Assignment:
Repeat the records below line by line, exactly, finishing on the line that contains "The black office".

Provided records:
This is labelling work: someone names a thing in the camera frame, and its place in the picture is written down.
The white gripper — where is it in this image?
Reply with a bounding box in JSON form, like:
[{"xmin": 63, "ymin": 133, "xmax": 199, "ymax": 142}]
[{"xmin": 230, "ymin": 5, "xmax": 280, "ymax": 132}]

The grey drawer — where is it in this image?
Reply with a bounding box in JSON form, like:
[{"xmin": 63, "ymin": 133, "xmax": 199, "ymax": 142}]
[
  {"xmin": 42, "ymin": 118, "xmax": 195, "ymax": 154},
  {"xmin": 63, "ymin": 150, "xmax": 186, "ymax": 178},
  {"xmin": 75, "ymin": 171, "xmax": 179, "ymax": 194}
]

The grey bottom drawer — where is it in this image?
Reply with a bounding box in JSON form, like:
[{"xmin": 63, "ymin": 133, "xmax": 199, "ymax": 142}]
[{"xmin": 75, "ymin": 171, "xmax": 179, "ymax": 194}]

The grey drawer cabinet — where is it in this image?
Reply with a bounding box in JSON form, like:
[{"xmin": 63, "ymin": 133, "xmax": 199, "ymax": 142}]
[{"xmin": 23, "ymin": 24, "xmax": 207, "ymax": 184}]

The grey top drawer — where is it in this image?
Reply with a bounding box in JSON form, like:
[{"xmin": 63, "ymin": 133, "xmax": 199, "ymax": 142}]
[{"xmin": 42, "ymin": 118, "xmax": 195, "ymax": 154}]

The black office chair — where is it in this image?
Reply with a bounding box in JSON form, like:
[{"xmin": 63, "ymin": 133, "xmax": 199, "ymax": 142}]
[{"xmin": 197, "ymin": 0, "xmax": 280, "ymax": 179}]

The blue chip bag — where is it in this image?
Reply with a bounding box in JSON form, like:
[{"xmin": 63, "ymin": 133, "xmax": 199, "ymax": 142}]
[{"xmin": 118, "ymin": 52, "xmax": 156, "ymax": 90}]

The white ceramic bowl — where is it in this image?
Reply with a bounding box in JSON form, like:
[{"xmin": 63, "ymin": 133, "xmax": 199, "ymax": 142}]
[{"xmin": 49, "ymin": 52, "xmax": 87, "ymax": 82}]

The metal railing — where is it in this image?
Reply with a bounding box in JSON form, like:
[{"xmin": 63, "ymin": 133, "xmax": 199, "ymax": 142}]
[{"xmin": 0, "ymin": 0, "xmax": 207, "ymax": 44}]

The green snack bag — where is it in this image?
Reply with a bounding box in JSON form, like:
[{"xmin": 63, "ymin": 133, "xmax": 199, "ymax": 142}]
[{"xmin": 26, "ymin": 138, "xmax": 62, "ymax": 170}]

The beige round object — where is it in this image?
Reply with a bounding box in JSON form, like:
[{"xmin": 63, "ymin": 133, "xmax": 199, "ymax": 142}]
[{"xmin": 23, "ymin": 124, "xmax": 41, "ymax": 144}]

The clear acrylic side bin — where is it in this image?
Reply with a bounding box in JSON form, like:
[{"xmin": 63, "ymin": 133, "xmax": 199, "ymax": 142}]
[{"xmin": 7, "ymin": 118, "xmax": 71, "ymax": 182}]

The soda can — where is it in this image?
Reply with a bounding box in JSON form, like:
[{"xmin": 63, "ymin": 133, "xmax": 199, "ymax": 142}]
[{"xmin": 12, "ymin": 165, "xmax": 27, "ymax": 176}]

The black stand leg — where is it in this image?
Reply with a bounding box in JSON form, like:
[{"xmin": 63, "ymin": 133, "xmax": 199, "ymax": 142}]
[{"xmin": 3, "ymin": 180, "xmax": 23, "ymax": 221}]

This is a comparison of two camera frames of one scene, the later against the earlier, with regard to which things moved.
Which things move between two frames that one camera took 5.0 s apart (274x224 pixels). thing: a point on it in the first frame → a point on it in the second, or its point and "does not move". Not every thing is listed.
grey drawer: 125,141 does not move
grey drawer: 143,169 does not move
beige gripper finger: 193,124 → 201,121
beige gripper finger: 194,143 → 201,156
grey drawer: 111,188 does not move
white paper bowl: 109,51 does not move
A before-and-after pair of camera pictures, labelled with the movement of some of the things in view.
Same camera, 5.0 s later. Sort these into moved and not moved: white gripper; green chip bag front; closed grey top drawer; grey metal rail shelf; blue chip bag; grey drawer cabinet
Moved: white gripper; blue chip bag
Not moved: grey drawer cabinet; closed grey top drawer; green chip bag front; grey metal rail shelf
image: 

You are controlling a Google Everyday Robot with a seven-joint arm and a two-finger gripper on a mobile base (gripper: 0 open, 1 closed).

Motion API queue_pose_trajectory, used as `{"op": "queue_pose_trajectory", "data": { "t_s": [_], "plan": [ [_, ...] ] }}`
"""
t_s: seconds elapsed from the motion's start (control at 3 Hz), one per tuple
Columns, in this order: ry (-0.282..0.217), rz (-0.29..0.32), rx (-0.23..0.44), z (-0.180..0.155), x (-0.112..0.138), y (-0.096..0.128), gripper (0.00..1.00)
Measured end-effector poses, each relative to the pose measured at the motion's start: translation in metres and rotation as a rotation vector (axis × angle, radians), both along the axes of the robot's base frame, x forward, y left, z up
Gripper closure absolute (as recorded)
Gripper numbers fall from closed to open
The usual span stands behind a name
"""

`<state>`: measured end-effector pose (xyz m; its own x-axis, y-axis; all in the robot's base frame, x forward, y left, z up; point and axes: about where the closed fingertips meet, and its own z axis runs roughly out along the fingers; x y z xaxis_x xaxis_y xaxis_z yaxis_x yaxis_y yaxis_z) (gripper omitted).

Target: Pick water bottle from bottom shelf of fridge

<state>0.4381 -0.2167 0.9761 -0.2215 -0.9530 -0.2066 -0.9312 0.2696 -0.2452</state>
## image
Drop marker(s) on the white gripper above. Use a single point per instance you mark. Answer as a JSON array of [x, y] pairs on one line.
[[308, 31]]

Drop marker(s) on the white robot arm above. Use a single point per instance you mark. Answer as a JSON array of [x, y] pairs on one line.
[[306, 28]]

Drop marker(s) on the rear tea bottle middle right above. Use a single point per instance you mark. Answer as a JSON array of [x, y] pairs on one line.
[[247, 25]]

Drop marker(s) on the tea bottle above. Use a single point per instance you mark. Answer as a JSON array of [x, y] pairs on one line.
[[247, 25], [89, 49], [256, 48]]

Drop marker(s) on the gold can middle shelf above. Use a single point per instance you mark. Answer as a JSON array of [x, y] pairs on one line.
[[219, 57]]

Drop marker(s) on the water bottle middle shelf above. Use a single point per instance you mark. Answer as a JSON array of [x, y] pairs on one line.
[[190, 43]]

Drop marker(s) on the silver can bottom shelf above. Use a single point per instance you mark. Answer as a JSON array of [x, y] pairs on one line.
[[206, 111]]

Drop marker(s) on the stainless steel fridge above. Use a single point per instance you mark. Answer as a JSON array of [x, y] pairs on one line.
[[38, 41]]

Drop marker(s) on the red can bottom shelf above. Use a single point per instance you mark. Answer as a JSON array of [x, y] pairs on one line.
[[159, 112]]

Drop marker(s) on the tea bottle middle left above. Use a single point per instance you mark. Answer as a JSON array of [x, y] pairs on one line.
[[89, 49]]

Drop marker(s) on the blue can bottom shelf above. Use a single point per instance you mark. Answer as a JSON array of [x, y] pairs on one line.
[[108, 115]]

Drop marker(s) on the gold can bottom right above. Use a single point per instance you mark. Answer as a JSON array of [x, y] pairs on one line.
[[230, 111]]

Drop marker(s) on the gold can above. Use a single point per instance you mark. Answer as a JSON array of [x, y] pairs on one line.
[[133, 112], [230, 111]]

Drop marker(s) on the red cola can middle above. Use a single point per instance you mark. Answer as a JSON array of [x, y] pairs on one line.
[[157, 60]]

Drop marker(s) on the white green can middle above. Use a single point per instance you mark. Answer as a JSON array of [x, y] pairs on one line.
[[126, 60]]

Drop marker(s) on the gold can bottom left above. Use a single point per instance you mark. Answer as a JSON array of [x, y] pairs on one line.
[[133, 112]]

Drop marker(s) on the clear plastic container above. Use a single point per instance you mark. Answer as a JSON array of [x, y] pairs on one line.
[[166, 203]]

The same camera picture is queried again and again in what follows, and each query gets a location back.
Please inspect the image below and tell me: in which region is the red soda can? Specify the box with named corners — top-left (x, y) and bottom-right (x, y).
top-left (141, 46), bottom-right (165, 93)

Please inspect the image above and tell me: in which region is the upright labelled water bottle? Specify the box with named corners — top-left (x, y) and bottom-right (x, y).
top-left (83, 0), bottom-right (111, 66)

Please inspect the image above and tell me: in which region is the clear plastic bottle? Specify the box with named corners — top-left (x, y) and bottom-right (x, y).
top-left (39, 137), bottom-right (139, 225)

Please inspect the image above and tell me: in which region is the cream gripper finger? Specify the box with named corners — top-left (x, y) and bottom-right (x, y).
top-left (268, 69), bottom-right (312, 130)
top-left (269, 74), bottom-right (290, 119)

Result:
This is labelling work: someone names a thing in the camera frame, and its place in the picture is written down.
The white gripper — where is it in this image?
Reply with a bounding box in JSON form, like:
[{"xmin": 63, "ymin": 133, "xmax": 199, "ymax": 142}]
[{"xmin": 230, "ymin": 5, "xmax": 280, "ymax": 132}]

The grey drawer — where is it in this image?
Reply with a bounding box in JSON form, like:
[{"xmin": 63, "ymin": 133, "xmax": 199, "ymax": 142}]
[
  {"xmin": 42, "ymin": 118, "xmax": 195, "ymax": 154},
  {"xmin": 63, "ymin": 150, "xmax": 186, "ymax": 178},
  {"xmin": 75, "ymin": 171, "xmax": 179, "ymax": 194}
]

The grey bottom drawer — where is it in this image?
Reply with a bounding box in JSON form, like:
[{"xmin": 63, "ymin": 133, "xmax": 199, "ymax": 142}]
[{"xmin": 75, "ymin": 171, "xmax": 179, "ymax": 194}]

The grey drawer cabinet — where is it in this image?
Reply with a bounding box in JSON form, like:
[{"xmin": 63, "ymin": 133, "xmax": 199, "ymax": 142}]
[{"xmin": 23, "ymin": 24, "xmax": 207, "ymax": 184}]

The grey top drawer — where is it in this image?
Reply with a bounding box in JSON form, like:
[{"xmin": 63, "ymin": 133, "xmax": 199, "ymax": 142}]
[{"xmin": 42, "ymin": 118, "xmax": 195, "ymax": 154}]

The black office chair — where is it in this image?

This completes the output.